[Automated-testing] Farming together - areas of collobration

Mon Nov 13 04:10:36 PST 2017

Hello Andrew,

thanks for pushing this forward!

On Sat, 2017-11-11 at 00:23 +0000, Andrew Murray wrote:
> Hello,
> 
> Following on from the "Farming Together" BOF at ELCE [1][2], I'm keen
> to collaborate with this new community to harmonise automated testing
> infrastructure tools.
> 
> It's my view that there are two main use-cases for farms - the first
> being to facilitate automated testing and the second to facilitate
> remote working (interactive/real-time access to hardware). Any
> efforts
> we undertake should have these use-cases in mind - as it seems that
> much of the existing software available is narrowly targeted at a
> specific task or user within one of these use-cases. (Are there any
> other use cases?).

One other use-case I have in mind for labgrid is using it for automated
image deployment during production. As this often requires custom
integration (databases, UIs, …), this basically boils down to making
the bottom two layers easy to reuse as a library.

> My vision of a farm is that it would consist of three distinct
> layers...
> 
> The Grass - This is the bottom layer which provides the bare minimum
> software abstraction to the fundamental capabilities of the farm.
> This consists of physical devices and suitable drivers for them. The
> interface to higher layers is of the language of turn power port 2
> on, bridge relay 5 on, etc. The goal here is for us to be able pick
> up some hardware off the shelf (e.g. a APC power switch) and to have
> a 'driver' already available from this community that fits into this
> view of the world. In order to achieve this it would be necessary to
> define categories of devices (power, relay, serial), the verbs (power
> cycle, power off, etc) and a way of addressing physical devices. I
> believe the LabGrid stack has a good model in this respect.
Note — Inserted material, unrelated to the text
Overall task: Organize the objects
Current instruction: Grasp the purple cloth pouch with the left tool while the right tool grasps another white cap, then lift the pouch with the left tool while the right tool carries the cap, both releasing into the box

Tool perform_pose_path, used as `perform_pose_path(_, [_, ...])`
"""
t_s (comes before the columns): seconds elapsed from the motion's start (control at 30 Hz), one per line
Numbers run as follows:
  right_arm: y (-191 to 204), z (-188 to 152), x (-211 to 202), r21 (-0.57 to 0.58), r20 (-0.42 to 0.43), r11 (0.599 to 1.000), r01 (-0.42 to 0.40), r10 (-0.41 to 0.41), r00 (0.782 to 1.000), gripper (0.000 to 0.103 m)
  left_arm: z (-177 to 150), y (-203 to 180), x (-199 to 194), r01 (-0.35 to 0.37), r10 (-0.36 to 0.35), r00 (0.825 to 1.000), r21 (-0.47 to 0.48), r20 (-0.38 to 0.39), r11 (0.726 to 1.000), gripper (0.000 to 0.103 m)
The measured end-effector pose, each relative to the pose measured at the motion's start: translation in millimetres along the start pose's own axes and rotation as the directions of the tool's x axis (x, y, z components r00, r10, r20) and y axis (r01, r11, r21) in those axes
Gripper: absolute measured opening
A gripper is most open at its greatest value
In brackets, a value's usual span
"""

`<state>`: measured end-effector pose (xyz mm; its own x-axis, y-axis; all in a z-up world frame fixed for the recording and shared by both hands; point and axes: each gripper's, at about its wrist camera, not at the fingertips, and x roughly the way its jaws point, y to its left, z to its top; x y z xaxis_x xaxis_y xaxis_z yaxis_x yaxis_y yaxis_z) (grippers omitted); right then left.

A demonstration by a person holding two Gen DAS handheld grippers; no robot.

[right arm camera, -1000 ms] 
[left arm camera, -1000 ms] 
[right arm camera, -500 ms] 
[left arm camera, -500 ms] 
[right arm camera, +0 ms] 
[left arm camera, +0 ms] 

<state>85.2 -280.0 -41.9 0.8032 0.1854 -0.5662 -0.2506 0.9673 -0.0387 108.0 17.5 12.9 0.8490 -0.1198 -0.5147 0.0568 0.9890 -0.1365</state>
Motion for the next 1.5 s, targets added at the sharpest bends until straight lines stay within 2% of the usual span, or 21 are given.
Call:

To rephrase this from the labgrid perspective, this layer consists of
three parts "Resources", "Drivers" and "Protocols". Resources describe
which interfaces (power, serial, USB, buttons/jumpers, ...) are
available and  the physical details. Drivers contain the functionality
provide a "Protocol" by controlling a Resource.

Splitting this up provides one main benefit: Each resource can be
defined independent of an individual board and be reused by name,
abstracting away some of the low-level details (such as the TCP port on
a 8x network serial server). The NetworkPortPort, for example, is
configured like this:
  NetworkPowerPort:
    model: gude
    host: powerswitch.example.computer
    index: 0

On the other side, this split allows the Driver configuration to handle
only the (often project/board-specific) SW details. For example:
  UBootDriver:
    prompt: 'Uboot> '
    password: 'secret'

The Protocol provided by a Driver is basically what you call "verbs".
For example, the PowerProtocol [1] defines on, off and cycle. Several
drivers can provide the same Protocol. 

> The Cow - This is the middle layer which uses the bottom layer and
> provides an abstraction of a board, this is where boards are defined
> and related to the physical devices. This layer would manage
> exclusive 
> access to boards and self-tests. Users of this layer could find out
> what boards are available (access control), what their capabilities
> are and access to those capabilities. The language used here may be
> turn board on, get serial port, press BOOT switch, etc. The goal here
> is that we can work as a community to create definition of boards - a
> bit like device tree at a high physical level.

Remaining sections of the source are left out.